The Reparations Debate is Heading to Chicago’s City Council

By September 19, 2019 News & Current Affairs, Reparations
A new resolution on reparations is scheduled to be introduced in City Council this week. Alds. Roderick Sawyer (6th Ward) and Nick Sposato (38th Ward) weigh in on the topic.

A new resolution on reparations is scheduled to be introduced in City Council this week. Alds. Roderick Sawyer (6th Ward) and Nick Sposato (38th Ward) weigh in on the topic. See video below.

By Alexandra Silets, WTTW

A new resolution on reparations is scheduled to be introduced in Chicago’s City Council this week.

The Committee on Health and Human Relations would be tasked with crafting an ordinance to create the City of Chicago Citizens of African Descent Reparations Commission, according to the a draft of the resolution provided by the sponsor, Ald. Roderick Sawyer, 6th Ward.

This action follows the introduction of a bill in Congress this year. H.R. 40 would allow a commission to develop proposals on how to compensate the descendants of American slaves.

Reparations could take many forms, but the most straightforward would be cash from the government.

According to a recent Gallup Poll, 67% of Americans say the government should not make such payments; but 73% of black Americans says the government should.

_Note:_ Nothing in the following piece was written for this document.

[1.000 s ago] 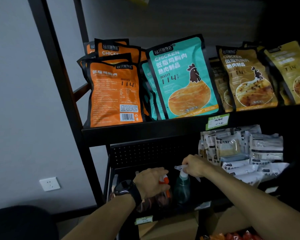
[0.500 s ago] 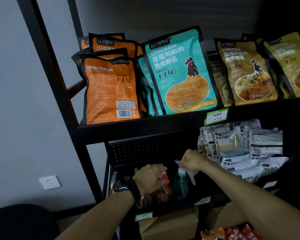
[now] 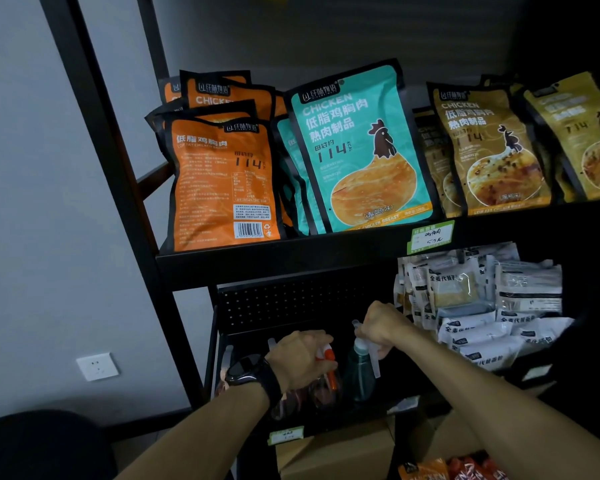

“We’re asking for the resolution to gauge the council’s temperature if they would really seriously be interested in establishing an ordinance calling for a commission on reparations in Chicago,” Sawyer said. “It’s a big ask because it’s going to accomplish a lot.”

But not everyone is convinced government reparations are the right response to decades of slavery and generations of inequality.

“Where are we going to get the money to pay for this?” asked Ald. Nick Sposato, 38th Ward. “It’s not necessarily a bad idea. I shouldn’t say I’m 100% against it. I’m against it if we have to take taxpayer dollars to pay for it.”

In Chicago, the City Council resolution calls for “restitution, compensation, satisfaction, and rehabilitation.” It would target “citizens of African descent in Chicago who are mired in poverty.”

But Sposato said that wording isn’t very clear. “Who’s eligible for a thing is the big question mark,” he said.

“What if you came from Africa and you’ve been here for 50 years? According to this [wording], it just sounds like you just you have to be black and live in Chicago,” he said. “‘Chicago citizens of African descent.’ So if you’re now a Chicago citizen and you moved to America 50 years ago and you’ve been in Chicago for five years, you would be eligible for this?”

Sawyer says that hearings will be held to work out details. “To be honest, I’m not the expert in reparations. I want to listen to the experts,” he said.

The proposed commission would hold public hearings and report annually to the City Council for 20 years.

Members of the commission would include “the Mayor or her designee, five members of the City Council, and ten members from the public, at least eight members from the public must be members from the eligible impacted community. The appointed members shall be from a broad section of the African American community,” according to a draft of the resolution.